In 2024, Razack received the Best Social Enterprise in Africa Award at the Forty under 40 awards ceremony held on 30 March 2024 in Nairobi, Kenya for her work and contribution to Philippi Village.

Razack serves on several boards and advisory bodies, including Boschendal Wine Estate, Be The Earth (Trustee), Bertha Centre For Social Innovation (steering committee member); Heartshine Foundation (non-executive board member); and Philippi Village (non-executive board member). She also advises a South African family office on social strategy, partnerships, and impact.

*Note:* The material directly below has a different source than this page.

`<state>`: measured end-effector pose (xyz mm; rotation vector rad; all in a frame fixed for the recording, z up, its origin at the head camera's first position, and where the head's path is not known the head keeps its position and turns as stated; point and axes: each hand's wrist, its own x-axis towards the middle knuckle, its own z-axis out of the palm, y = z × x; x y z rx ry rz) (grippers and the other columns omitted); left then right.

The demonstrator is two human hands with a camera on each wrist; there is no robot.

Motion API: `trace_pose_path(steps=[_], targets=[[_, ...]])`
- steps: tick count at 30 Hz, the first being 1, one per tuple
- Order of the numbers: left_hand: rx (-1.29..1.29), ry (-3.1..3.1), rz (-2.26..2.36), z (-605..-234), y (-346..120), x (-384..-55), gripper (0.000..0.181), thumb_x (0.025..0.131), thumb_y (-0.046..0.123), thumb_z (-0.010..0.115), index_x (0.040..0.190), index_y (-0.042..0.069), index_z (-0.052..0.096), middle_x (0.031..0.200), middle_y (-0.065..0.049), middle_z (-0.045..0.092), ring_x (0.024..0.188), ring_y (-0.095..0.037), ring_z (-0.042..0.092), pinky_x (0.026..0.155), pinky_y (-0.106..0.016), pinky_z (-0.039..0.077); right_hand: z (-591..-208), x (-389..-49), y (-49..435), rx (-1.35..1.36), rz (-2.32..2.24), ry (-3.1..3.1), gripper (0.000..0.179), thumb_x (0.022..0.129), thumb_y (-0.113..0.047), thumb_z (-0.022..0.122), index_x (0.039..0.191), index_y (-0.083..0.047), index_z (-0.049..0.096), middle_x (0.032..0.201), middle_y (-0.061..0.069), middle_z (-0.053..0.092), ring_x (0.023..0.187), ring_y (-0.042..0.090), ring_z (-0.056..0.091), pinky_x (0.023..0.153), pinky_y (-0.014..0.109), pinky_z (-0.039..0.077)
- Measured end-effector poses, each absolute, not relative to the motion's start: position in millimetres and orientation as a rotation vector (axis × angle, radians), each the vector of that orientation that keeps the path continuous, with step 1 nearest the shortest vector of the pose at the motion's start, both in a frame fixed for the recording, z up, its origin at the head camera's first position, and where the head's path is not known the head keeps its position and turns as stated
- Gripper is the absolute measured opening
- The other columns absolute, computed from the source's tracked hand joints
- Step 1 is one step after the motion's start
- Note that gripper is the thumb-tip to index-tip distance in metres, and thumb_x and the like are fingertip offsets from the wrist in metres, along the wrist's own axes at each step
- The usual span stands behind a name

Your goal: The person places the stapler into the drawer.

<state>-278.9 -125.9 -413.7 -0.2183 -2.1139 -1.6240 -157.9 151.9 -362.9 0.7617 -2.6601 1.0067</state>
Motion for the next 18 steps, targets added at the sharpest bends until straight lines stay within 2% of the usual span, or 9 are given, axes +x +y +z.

== Awards and recognition ==
- The Young Independents, Mzansi's 100 of 2017: Healer.
- In 2018 She was counted amongst the Top Young Independents.
- She was also awarded the Power Woman Award as Innovation Woman 2018.
- 40 Under 40 Awards—Best African Leader of a Social Entreprise (2024).
- Best in Community Development at the Forty Under 40 South Africa Awards (2024)
- Selected as a member of the 10th Cohort of Global Female Leaders for the Vital Visionaries Program – a program run in partnership with Vital Voices Global Partnership and the Estée Lauder Emerging Leaders Fund
- At the Three Cities Leadership Forum 2024, Bushra Razack was selected as one of Cape Town's emerging leaders.
- African Leadership Initiative Fellow: Class XVI 2026.

== Personal life ==
Razack is a mom to two children. One of them is Ayana Razack, an activist and founder of the WO project. Ayana is taking the city of Cape Town to account and making sure that the city's parks are safe spaces where children can play without fear.